• EXERCISE: Nothing but the lines from the first line of the material below through the line that holds "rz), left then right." should be set down, exactly and with pictures left out.
+ + + + + + +
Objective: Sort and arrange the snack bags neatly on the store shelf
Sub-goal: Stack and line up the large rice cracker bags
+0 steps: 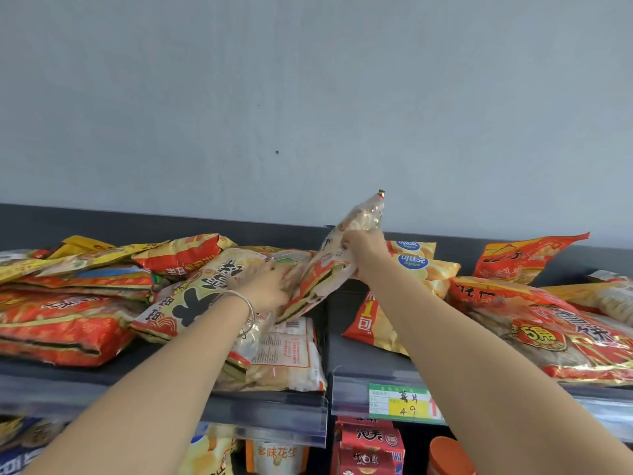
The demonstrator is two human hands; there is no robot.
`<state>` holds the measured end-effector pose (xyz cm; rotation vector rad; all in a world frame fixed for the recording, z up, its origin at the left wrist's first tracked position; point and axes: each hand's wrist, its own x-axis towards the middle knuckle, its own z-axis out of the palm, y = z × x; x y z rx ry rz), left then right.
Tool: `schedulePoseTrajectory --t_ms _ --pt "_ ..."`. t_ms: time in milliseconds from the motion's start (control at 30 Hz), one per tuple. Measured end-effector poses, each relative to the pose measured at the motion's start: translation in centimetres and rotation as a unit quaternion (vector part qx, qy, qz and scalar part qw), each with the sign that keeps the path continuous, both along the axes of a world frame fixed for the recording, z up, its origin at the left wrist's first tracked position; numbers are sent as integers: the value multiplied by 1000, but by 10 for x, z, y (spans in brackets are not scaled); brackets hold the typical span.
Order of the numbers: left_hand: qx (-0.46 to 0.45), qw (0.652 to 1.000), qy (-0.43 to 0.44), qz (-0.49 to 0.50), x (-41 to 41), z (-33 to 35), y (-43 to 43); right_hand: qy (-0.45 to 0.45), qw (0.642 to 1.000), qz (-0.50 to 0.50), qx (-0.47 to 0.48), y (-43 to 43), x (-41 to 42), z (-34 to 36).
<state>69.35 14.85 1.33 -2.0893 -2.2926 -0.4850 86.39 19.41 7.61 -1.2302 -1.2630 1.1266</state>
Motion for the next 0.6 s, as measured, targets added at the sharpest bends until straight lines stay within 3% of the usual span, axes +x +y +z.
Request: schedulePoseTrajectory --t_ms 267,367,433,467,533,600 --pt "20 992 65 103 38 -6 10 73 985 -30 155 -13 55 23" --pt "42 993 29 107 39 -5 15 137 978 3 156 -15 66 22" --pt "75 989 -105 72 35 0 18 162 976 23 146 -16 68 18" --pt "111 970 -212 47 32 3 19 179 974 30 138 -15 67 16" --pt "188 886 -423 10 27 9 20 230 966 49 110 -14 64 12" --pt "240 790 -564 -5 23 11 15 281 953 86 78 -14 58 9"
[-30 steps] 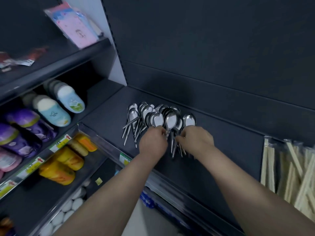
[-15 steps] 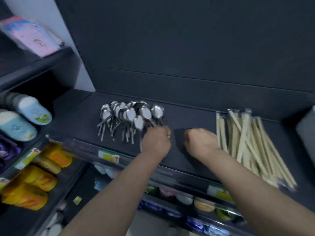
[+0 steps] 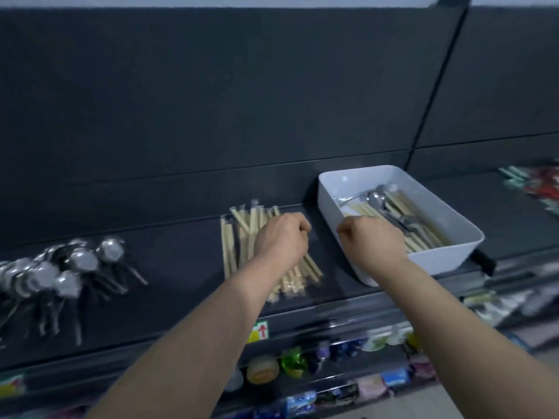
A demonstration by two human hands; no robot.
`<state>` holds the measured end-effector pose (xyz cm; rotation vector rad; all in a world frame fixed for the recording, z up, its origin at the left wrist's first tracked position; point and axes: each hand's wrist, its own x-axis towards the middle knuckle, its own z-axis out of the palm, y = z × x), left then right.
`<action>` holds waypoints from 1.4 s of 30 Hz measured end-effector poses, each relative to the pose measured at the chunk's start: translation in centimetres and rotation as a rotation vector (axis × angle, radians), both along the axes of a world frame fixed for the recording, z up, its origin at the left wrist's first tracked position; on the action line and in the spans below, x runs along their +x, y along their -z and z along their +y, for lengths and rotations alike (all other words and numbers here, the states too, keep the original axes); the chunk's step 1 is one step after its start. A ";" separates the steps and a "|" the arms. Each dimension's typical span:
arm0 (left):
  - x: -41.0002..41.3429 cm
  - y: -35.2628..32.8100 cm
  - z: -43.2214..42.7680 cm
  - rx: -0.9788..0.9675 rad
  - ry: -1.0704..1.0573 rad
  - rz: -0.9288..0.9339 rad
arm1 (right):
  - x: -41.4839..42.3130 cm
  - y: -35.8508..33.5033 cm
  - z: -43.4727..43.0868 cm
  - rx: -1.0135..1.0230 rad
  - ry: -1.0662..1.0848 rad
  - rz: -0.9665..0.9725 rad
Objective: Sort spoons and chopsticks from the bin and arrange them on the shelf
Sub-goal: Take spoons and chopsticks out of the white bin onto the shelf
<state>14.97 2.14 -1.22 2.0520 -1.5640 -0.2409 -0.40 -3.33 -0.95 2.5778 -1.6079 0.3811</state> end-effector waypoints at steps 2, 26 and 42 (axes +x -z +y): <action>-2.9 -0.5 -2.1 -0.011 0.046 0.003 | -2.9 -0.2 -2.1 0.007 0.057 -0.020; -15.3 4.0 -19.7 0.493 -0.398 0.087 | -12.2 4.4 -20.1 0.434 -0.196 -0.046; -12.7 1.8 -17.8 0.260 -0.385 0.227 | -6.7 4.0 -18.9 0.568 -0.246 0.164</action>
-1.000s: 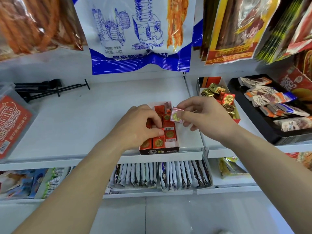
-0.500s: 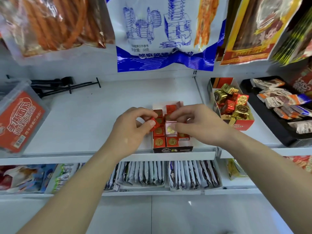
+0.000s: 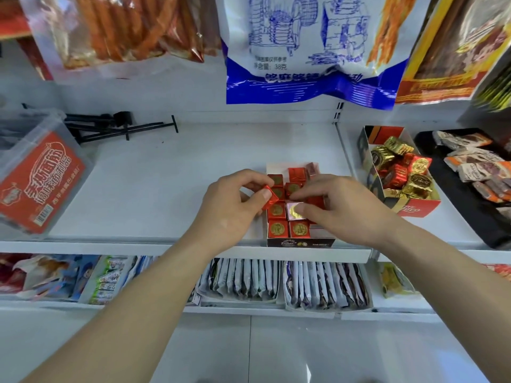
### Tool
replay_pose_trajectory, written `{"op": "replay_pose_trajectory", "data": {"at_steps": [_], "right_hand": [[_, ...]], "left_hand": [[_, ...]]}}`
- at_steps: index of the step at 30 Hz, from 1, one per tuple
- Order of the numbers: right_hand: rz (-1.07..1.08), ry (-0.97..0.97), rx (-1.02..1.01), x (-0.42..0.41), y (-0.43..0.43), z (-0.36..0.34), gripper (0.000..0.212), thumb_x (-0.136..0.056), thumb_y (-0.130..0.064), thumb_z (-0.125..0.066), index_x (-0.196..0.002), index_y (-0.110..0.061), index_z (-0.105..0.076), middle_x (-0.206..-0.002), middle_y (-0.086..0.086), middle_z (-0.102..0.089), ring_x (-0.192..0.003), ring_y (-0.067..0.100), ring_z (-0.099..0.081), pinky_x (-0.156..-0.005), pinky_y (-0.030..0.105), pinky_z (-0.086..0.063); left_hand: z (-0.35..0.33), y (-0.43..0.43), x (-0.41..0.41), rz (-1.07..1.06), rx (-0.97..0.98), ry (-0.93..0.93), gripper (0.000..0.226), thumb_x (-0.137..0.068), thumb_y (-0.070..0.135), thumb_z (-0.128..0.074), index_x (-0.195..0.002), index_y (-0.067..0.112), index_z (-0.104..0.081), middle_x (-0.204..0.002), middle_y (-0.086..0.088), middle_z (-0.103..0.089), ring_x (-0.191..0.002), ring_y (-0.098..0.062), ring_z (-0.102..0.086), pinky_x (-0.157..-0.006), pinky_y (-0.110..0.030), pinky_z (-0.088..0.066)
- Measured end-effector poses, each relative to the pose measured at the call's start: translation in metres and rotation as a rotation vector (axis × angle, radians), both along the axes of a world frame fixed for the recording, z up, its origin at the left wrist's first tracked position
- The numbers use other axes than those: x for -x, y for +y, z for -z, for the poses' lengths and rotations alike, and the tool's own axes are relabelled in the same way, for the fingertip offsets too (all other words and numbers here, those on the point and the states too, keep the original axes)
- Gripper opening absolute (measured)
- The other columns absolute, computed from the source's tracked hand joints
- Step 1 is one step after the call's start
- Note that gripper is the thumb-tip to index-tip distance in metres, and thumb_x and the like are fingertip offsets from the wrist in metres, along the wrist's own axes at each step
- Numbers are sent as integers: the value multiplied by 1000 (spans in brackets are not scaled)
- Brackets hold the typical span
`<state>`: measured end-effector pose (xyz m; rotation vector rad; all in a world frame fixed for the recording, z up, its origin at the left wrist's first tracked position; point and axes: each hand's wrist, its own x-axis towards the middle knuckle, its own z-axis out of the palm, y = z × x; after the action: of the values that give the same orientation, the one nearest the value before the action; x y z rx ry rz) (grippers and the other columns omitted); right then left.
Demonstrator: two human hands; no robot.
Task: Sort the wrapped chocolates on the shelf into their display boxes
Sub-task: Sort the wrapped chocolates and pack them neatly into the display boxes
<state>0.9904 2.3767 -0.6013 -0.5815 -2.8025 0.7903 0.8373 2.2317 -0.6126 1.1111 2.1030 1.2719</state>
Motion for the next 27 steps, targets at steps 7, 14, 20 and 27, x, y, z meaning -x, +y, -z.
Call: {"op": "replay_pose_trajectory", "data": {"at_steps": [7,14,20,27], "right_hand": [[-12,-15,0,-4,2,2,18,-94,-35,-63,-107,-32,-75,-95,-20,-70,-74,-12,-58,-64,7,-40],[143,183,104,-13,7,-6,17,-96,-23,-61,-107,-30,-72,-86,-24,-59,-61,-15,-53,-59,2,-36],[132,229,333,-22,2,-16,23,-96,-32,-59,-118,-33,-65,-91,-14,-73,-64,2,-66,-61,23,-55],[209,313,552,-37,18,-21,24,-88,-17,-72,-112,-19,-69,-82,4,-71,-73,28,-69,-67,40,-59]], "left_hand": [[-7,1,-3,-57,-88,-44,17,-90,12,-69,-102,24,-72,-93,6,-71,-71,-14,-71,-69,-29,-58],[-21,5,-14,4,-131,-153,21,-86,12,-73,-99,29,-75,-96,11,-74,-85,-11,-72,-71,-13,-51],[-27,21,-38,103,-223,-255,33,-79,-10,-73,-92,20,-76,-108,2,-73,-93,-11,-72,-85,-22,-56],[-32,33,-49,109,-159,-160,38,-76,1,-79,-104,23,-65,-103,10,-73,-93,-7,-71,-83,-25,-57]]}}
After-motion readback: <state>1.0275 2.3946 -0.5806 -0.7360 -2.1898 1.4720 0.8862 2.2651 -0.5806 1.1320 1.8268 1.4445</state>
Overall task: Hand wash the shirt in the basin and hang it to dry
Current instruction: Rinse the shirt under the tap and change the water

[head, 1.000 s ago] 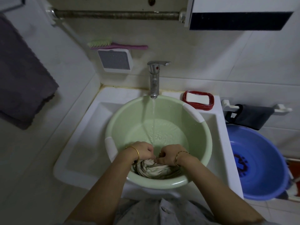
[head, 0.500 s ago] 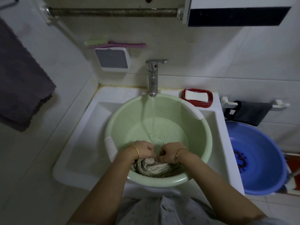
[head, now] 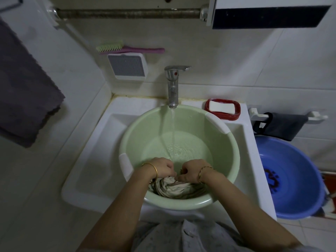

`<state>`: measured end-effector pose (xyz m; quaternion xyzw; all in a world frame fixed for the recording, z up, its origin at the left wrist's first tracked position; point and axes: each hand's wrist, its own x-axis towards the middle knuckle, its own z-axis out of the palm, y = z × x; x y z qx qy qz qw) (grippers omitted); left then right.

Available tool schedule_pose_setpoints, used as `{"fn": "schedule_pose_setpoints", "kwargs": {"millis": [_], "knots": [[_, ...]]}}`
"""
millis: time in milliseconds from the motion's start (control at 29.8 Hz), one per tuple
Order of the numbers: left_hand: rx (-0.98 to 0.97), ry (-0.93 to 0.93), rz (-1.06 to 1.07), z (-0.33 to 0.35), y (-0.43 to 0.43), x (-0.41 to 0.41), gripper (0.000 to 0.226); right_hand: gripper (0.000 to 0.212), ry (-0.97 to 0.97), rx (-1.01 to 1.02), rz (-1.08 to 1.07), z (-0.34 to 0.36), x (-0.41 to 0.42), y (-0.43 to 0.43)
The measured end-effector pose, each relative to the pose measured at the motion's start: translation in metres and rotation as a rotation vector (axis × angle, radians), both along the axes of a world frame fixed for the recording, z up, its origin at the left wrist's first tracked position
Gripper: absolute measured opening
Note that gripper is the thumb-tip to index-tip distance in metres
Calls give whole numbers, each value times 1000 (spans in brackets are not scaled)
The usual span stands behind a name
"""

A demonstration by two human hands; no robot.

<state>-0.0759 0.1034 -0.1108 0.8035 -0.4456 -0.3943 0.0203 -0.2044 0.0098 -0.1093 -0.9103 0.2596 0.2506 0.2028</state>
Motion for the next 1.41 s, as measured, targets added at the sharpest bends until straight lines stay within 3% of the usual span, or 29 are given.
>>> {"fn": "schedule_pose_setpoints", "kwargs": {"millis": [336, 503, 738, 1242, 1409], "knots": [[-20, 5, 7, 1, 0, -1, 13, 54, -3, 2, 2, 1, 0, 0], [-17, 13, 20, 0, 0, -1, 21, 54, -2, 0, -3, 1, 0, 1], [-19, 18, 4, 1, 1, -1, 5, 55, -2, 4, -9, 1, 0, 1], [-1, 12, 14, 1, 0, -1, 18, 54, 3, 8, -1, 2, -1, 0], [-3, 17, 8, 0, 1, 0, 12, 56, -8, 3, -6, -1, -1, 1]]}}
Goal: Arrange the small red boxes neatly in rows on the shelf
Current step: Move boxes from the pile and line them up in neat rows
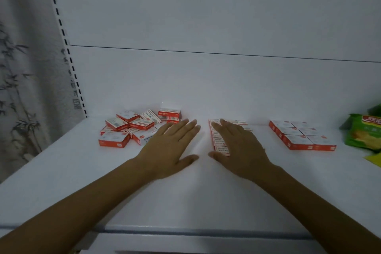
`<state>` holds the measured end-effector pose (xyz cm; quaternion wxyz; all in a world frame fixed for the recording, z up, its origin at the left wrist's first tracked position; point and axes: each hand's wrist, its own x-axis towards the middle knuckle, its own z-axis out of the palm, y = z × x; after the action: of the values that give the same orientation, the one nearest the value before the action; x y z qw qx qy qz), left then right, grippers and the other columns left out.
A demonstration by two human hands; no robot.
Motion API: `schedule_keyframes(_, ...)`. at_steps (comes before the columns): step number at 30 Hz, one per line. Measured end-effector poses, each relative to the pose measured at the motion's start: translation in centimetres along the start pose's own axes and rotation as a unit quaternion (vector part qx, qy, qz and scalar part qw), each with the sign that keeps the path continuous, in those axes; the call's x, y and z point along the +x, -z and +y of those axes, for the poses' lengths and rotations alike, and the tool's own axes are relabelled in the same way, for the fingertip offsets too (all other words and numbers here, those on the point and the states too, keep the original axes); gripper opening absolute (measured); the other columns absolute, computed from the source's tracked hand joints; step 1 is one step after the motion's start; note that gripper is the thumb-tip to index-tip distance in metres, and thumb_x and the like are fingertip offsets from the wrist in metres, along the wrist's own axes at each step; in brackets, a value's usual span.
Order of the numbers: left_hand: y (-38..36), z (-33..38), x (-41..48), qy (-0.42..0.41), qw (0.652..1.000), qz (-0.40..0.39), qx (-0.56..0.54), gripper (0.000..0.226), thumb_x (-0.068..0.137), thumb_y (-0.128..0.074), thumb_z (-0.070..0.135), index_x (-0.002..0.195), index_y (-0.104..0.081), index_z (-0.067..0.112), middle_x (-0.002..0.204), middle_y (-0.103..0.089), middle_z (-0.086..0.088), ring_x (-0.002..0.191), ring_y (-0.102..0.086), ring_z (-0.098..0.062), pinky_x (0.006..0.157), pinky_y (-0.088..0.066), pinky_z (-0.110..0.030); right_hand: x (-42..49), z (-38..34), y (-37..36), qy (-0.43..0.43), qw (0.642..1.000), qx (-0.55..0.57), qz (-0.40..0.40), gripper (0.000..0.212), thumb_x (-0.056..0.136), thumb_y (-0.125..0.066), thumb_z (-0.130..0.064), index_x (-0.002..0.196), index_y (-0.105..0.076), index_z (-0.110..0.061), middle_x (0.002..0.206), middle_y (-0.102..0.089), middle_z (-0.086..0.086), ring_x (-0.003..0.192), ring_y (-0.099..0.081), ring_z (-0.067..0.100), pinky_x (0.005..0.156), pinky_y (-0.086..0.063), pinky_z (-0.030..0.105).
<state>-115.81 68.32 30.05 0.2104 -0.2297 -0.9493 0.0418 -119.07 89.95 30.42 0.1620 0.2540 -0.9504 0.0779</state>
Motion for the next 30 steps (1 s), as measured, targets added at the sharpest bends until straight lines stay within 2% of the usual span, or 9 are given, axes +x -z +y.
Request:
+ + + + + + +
• WRITTEN ANSWER:
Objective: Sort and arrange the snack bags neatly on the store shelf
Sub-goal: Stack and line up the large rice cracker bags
+0 steps: 
The demonstrator is two human hands; there is no robot.
`<state>` holds the measured end-effector pose (xyz cm; rotation vector rad; all in a world frame fixed for the recording, z up, its origin at the left wrist's first tracked position; point and axes: each hand's wrist, its own x-axis towards the middle knuckle, its own z-axis out of the palm, y = z × x; x y z rx ry rz), left then right.

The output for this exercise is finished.